The list that the teachers developed was one of the first “aha moments” for the Ed Directions coaches. It was obvious that if we wanted the schools to build plans around students and the expectations that the state had for student performance instead of building plans around scores, we had to get the schools to understand what things can cause students to underperform – even if classroom instruction is effective and all the content is covered.

The first research into student performance led us to develop the “5 Legged Model.” The discovery in the early discussions about underperformance brought to our attention that students who knew content could still miss questions. We discovered that for students to reach their potential as a performer and demonstrate what they actually knew about content, we had to build a “complete performer.” That meant that we had to have a curriculum that did more than just cover content. It had to intentionally develop:

  • Attitude Base – Specifically a willingness to give best effort to learning and performing and to endure and complete tasks.
  • Perception Base – Specifically a perception of self that includes success in testing situations, in real-world applications, and a perception of what proficient work looks like and what it takes to produce proficient work.
  • Knowledge Base – A mastery of content and the ability to acquire and use critical concepts and vocabulary from long-term memory in testing situations and real-world applications.
  • Thinking Base – The habits of mind, thinking processes, and critical and creative thinking skills that are required in rigorous testing and real-world settings.
  • Experience Base – Experience working successfully (proficiently) at the level of an assessment or real-world application, and successful experience revising work that was not proficient until it met the requirements for proficiency.

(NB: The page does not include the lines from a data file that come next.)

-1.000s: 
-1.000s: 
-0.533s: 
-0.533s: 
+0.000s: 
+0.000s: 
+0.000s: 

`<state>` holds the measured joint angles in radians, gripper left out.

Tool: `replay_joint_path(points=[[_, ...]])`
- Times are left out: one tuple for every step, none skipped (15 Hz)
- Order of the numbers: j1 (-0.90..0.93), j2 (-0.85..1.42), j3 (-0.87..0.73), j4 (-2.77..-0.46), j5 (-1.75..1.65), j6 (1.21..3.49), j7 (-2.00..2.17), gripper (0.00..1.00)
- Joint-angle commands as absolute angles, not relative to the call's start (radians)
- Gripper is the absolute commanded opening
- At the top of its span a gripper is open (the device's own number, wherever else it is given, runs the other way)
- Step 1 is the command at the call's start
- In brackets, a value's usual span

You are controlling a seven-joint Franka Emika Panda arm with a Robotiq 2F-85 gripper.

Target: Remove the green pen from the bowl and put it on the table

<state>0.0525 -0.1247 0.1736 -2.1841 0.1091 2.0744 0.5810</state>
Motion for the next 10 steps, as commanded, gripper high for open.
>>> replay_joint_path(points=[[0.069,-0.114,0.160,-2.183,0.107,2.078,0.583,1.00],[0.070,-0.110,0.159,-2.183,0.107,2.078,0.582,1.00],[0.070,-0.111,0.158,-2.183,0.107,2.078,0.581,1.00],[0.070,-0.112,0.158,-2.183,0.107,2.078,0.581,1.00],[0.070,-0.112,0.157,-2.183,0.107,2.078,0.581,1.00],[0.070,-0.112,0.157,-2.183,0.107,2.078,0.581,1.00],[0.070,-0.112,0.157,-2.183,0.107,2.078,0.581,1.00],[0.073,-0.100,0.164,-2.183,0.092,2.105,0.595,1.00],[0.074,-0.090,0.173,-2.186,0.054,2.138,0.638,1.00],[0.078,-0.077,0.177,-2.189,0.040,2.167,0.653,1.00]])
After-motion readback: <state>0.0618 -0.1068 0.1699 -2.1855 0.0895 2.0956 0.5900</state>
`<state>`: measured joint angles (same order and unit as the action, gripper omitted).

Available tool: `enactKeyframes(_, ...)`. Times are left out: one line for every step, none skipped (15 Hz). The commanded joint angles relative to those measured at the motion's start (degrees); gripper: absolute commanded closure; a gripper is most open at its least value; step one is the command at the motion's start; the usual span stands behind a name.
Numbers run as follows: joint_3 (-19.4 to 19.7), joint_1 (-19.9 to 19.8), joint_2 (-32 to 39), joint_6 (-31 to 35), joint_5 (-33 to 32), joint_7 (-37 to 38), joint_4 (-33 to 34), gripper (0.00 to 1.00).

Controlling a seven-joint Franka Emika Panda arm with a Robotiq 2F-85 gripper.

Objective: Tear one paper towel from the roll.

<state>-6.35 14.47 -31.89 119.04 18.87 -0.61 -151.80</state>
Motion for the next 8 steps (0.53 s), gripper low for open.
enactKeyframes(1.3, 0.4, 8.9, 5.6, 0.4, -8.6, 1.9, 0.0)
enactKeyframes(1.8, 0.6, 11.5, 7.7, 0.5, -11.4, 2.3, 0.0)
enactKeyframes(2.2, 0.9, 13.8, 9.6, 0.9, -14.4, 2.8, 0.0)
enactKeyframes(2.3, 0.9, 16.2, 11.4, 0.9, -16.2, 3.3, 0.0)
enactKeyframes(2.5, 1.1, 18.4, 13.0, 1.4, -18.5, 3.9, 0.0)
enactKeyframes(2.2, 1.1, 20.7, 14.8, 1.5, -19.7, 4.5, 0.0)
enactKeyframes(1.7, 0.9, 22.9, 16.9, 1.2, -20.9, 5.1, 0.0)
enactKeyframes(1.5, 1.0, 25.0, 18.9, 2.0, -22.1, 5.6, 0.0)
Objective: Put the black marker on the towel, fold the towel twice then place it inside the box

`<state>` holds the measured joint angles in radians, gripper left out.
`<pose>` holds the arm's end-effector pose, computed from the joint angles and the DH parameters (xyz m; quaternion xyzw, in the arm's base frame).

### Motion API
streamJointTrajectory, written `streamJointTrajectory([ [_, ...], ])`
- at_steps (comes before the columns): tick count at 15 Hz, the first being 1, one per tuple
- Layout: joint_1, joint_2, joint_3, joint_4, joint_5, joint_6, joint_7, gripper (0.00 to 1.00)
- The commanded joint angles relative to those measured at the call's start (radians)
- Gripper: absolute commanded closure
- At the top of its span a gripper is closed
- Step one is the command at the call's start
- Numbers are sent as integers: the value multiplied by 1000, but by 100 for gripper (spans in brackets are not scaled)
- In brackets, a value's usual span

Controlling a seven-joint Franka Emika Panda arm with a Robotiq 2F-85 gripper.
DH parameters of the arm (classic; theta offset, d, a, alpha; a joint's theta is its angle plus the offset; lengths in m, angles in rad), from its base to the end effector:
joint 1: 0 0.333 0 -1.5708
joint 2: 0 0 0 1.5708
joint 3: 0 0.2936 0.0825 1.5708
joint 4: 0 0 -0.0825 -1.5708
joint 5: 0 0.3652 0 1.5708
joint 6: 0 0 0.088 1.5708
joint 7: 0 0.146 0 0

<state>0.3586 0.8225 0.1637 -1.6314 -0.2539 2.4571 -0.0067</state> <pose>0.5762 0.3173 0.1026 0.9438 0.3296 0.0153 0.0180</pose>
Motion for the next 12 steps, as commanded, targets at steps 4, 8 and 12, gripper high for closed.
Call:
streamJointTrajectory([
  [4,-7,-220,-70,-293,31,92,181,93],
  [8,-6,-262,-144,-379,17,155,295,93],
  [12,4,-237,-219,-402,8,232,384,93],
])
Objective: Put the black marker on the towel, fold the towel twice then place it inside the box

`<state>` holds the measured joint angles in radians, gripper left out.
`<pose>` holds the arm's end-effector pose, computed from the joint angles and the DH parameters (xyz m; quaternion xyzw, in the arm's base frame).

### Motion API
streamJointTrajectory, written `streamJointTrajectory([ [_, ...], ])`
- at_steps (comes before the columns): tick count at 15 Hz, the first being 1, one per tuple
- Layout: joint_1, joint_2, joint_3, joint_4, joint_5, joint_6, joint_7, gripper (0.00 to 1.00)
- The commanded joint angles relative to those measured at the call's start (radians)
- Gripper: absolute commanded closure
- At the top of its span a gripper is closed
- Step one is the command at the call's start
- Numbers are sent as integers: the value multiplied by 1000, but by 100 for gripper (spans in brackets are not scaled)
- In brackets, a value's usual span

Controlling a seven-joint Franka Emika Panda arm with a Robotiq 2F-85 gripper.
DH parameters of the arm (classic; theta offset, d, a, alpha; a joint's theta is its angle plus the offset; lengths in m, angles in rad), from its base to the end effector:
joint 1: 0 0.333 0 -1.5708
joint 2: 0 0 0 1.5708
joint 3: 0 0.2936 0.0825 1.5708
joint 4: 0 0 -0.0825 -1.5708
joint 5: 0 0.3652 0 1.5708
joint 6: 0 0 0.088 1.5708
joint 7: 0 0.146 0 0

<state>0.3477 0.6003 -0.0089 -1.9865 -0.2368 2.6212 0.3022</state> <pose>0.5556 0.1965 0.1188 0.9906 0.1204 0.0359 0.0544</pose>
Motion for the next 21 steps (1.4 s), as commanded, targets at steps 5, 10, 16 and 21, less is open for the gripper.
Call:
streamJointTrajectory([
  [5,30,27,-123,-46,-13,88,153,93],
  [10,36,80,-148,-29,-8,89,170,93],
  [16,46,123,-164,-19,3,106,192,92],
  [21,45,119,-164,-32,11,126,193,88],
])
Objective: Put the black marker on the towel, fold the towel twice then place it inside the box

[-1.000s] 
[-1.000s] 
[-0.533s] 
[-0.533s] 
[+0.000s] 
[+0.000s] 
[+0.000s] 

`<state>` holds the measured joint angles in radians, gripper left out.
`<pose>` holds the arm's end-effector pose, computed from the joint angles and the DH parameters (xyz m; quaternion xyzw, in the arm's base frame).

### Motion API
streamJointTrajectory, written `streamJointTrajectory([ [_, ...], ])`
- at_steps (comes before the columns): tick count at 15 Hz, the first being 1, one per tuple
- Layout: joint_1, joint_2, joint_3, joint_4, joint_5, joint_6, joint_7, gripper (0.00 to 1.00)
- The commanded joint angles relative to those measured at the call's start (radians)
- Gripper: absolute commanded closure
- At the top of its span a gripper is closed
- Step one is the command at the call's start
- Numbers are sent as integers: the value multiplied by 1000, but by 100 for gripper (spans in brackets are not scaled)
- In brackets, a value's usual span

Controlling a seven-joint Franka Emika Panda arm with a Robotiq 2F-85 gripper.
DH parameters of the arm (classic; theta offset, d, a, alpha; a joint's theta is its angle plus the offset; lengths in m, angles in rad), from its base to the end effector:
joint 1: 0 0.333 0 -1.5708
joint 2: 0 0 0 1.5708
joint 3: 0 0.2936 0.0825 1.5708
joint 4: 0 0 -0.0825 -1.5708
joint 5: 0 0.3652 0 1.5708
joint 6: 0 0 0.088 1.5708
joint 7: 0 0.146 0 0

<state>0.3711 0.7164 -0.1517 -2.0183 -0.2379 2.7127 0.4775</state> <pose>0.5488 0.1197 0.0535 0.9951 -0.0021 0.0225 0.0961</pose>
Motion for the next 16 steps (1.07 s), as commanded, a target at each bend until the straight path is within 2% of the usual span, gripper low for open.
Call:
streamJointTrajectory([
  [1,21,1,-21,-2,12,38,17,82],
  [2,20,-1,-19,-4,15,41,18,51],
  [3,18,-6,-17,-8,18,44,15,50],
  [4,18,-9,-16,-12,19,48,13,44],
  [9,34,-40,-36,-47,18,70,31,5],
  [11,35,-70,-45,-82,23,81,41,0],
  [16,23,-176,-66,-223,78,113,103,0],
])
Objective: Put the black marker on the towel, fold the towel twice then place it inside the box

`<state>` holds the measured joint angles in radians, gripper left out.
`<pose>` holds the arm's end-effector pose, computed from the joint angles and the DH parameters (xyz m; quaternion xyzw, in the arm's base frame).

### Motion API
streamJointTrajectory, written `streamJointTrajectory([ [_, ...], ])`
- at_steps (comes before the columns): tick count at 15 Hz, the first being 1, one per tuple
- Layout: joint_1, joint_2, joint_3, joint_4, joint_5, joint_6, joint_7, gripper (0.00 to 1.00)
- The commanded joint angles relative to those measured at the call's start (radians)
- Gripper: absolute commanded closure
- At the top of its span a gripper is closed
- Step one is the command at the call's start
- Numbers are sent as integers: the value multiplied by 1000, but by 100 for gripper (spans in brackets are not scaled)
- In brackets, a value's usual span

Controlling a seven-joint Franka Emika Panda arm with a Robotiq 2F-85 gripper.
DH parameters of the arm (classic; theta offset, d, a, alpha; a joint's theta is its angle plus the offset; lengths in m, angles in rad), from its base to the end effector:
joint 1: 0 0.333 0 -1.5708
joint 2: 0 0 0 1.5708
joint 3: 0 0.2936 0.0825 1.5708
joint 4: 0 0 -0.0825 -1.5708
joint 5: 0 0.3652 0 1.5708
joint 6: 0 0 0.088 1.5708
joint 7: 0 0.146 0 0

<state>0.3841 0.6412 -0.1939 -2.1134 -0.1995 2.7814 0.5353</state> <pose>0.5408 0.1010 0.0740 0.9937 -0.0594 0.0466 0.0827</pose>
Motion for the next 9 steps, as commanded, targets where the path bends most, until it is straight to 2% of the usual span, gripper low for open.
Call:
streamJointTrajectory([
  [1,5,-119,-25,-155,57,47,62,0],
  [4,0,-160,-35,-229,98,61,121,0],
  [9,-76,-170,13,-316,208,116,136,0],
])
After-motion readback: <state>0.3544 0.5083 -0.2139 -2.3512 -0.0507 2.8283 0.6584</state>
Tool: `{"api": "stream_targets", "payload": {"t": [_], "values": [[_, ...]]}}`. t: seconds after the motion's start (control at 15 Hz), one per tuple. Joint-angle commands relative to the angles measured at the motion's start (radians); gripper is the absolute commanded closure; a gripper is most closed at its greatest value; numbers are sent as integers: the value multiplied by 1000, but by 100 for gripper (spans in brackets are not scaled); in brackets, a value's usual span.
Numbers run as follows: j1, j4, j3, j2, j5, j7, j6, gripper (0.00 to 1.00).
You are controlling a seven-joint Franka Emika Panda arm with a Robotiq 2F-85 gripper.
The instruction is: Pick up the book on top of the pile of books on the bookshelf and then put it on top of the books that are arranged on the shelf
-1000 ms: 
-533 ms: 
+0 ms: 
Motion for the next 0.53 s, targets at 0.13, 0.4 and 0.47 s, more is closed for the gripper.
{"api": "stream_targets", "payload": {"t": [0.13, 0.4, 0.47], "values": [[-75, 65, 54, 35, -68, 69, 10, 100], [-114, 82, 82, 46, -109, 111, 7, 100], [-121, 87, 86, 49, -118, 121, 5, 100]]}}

While the 5 Legged Model was being developed so that we could use it in professional development and in the development of strategies for students, the coaches continued their data collection and research and identified a number of other characteristics that could cause students to underperform in situations that involved complex or rigorous use of learning. Many of these are linked to the five legs but can be planned for independently:

    • Attendance and tardiness issues.
    • Lack of social and emotional competencies.
    • Attention control issues or attention duration issues.
    • Behavior problems and volatile behaviors (often linked to social and emotional competencies).
    • Lack of academic or assessment success.
    • Immature thinking compared to age cohort.
    • Personal insecurities and/or timidity.
    • Test anxiety.
    • Teacher dependence.
    • Non-traditional learning styles, rates, or capacity.
    • Non-traditional performing preference (e.g., better oral recall and presentation than written).

In our first efforts to address these issues in test prep planning, the Ed Directions team focused on developing contingency plans above and beyond the normal testing procedures and processes used in schools. We found that the contingency plans weren’t enough. For the plans to work as advertised, they had to be marketed, practiced until they were implemented proficiently, and used independently in regular classroom assessments. Likewise, schedules, “testwise” strategies, room environments, and set-up and relaxation/refocusing strategies needed to be introduced, practiced, and used.

Evaluating the results of these early contingency plans led the Ed Directions coaches to conclude that  the key to effective preparation of students for optimum performance was to develop learning and performing competencies and confidence in all students. If this couldn’t be done in a regular classroom setting, then support programs needed to build and support compensating or accommodating strategies for students at risk.

If we wanted students to perform to their potential, we had to make sure they were competent and confident; and that required us to reevaluate our approach to curriculum and lesson development.